◆ Exercise requirements: The whole listing should be written out again exactly.
Data provided section start
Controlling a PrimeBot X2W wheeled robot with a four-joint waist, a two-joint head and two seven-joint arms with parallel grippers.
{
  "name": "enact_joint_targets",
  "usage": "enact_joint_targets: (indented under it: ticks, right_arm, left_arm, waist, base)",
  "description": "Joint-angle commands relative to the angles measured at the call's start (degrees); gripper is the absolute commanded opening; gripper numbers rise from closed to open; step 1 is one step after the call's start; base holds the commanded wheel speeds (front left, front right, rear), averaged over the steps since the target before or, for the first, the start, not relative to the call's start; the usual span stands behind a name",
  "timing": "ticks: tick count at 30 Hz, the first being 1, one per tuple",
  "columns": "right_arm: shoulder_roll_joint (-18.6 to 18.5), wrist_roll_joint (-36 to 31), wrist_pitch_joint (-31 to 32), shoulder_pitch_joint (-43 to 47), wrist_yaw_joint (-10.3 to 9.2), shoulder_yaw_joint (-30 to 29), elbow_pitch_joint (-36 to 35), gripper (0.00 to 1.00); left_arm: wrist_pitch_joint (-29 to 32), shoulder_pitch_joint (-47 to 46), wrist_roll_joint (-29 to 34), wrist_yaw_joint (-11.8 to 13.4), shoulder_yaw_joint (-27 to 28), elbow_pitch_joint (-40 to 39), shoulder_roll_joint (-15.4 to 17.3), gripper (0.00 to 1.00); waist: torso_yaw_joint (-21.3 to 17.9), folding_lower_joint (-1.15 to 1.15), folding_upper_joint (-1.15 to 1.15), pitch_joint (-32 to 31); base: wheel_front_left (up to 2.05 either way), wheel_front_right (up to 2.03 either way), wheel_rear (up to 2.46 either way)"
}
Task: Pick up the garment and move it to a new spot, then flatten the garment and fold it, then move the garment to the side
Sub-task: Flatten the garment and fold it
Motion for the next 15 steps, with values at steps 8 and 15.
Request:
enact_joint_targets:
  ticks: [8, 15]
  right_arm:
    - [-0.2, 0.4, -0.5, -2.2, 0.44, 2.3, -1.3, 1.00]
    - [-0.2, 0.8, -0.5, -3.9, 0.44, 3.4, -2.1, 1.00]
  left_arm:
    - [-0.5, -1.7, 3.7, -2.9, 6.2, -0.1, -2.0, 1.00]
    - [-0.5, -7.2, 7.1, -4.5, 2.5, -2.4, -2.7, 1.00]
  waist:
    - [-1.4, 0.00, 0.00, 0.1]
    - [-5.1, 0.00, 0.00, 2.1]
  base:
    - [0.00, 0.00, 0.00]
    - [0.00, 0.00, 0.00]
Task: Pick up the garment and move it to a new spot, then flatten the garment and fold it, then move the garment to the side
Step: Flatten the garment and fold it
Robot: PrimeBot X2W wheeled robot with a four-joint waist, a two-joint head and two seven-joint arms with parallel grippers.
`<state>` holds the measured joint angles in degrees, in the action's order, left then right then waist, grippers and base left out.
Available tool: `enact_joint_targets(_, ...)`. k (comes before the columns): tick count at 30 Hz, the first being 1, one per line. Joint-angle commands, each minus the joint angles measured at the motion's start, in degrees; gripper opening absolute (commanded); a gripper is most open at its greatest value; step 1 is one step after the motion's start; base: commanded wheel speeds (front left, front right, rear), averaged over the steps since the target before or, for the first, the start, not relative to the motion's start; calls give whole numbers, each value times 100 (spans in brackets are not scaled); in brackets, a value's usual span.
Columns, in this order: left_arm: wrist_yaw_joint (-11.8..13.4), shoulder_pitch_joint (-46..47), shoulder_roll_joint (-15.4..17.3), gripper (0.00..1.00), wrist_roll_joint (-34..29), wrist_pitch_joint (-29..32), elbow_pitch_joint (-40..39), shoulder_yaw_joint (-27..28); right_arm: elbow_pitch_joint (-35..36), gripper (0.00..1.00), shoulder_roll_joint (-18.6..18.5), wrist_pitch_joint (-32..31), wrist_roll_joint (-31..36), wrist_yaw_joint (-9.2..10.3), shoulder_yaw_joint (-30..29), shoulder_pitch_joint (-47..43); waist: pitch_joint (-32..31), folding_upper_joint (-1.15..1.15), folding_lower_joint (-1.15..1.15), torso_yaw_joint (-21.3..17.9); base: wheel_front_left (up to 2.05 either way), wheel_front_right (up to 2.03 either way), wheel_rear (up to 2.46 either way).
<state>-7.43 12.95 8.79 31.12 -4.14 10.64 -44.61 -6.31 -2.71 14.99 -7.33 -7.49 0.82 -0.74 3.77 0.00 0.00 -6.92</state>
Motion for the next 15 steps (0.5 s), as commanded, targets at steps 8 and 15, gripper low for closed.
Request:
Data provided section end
◆ Result of the exercise:
Controlling a PrimeBot X2W wheeled robot with a four-joint waist, a two-joint head and two seven-joint arms with parallel grippers.
{
  "name": "enact_joint_targets",
  "usage": "enact_joint_targets: (indented under it: ticks, right_arm, left_arm, waist, base)",
  "description": "Joint-angle commands relative to the angles measured at the call's start (degrees); gripper is the absolute commanded opening; gripper numbers rise from closed to open; step 1 is one step after the call's start; base holds the commanded wheel speeds (front left, front right, rear), averaged over the steps since the target before or, for the first, the start, not relative to the call's start; the usual span stands behind a name",
  "timing": "ticks: tick count at 30 Hz, the first being 1, one per tuple",
  "columns": "right_arm: shoulder_roll_joint (-18.6 to 18.5), wrist_roll_joint (-36 to 31), wrist_pitch_joint (-31 to 32), shoulder_pitch_joint (-43 to 47), wrist_yaw_joint (-10.3 to 9.2), shoulder_yaw_joint (-30 to 29), elbow_pitch_joint (-36 to 35), gripper (0.00 to 1.00); left_arm: wrist_pitch_joint (-29 to 32), shoulder_pitch_joint (-47 to 46), wrist_roll_joint (-29 to 34), wrist_yaw_joint (-11.8 to 13.4), shoulder_yaw_joint (-27 to 28), elbow_pitch_joint (-40 to 39), shoulder_roll_joint (-15.4 to 17.3), gripper (0.00 to 1.00); waist: torso_yaw_joint (-21.3 to 17.9), folding_lower_joint (-1.15 to 1.15), folding_upper_joint (-1.15 to 1.15), pitch_joint (-32 to 31); base: wheel_front_left (up to 2.05 either way), wheel_front_right (up to 2.03 either way), wheel_rear (up to 2.46 either way)"
}
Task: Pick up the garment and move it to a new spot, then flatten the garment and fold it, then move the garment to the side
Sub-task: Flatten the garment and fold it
Motion for the next 15 steps, with values at steps 8 and 15.
Request:
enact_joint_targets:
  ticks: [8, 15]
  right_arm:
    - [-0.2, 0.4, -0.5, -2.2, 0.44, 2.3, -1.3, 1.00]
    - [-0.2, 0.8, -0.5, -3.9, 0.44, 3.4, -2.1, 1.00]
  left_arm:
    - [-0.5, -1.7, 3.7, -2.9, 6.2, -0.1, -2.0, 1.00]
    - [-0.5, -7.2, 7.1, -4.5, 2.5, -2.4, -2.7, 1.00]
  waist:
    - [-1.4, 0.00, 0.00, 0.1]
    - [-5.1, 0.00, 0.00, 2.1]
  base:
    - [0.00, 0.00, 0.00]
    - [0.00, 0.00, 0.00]
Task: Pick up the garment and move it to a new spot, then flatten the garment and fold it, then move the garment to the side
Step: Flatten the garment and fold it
Robot: PrimeBot X2W wheeled robot with a four-joint waist, a two-joint head and two seven-joint arms with parallel grippers.
`<state>` holds the measured joint angles in degrees, in the action's order, left then right then waist, grippers and base left out.
Available tool: `enact_joint_targets(_, ...)`. k (comes before the columns): tick count at 30 Hz, the first being 1, one per line. Joint-angle commands, each minus the joint angles measured at the motion's start, in degrees; gripper opening absolute (commanded); a gripper is most open at its greatest value; step 1 is one step after the motion's start; base: commanded wheel speeds (front left, front right, rear), averaged over the steps since the target before or, for the first, the start, not relative to the motion's start; calls give whole numbers, each value times 100 (spans in brackets are not scaled); in brackets, a value's usual span.
Columns, in this order: left_arm: wrist_yaw_joint (-11.8..13.4), shoulder_pitch_joint (-46..47), shoulder_roll_joint (-15.4..17.3), gripper (0.00..1.00), wrist_roll_joint (-34..29), wrist_pitch_joint (-29..32), elbow_pitch_joint (-40..39), shoulder_yaw_joint (-27..28); right_arm: elbow_pitch_joint (-35..36), gripper (0.00..1.00), shoulder_roll_joint (-18.6..18.5), wrist_pitch_joint (-32..31), wrist_roll_joint (-31..36), wrist_yaw_joint (-9.2..10.3), shoulder_yaw_joint (-30..29), shoulder_pitch_joint (-47..43); waist: pitch_joint (-32..31), folding_upper_joint (-1.15..1.15), folding_lower_joint (-1.15..1.15), torso_yaw_joint (-21.3..17.9); base: wheel_front_left (up to 2.05 either way), wheel_front_right (up to 2.03 either way), wheel_rear (up to 2.46 either way).
<state>-7.43 12.95 8.79 31.12 -4.14 10.64 -44.61 -6.31 -2.71 14.99 -7.33 -7.49 0.82 -0.74 3.77 0.00 0.00 -6.92</state>
Motion for the next 15 steps (0.5 s), as commanded, targets at steps 8 and 15, gripper low for closed.
Request:

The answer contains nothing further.